··· Given data

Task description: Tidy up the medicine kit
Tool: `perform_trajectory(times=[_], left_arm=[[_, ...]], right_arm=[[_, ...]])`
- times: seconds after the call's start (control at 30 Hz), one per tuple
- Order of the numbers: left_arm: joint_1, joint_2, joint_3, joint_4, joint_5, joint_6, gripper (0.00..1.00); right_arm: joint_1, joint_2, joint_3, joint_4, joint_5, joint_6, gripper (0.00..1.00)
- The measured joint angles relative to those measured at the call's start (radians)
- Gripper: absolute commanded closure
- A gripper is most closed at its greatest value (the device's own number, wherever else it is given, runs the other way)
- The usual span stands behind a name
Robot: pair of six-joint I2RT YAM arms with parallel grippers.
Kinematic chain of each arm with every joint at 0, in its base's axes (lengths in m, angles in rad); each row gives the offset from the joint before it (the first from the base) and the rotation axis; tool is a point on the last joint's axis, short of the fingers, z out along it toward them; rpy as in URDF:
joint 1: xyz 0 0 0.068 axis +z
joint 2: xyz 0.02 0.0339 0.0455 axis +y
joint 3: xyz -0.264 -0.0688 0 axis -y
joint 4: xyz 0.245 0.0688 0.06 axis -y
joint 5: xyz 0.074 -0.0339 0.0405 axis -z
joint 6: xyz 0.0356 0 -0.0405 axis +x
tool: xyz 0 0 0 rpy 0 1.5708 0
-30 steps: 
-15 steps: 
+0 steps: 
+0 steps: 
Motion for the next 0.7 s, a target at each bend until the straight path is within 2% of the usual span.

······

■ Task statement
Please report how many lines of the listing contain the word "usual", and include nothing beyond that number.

■ Exercise result
2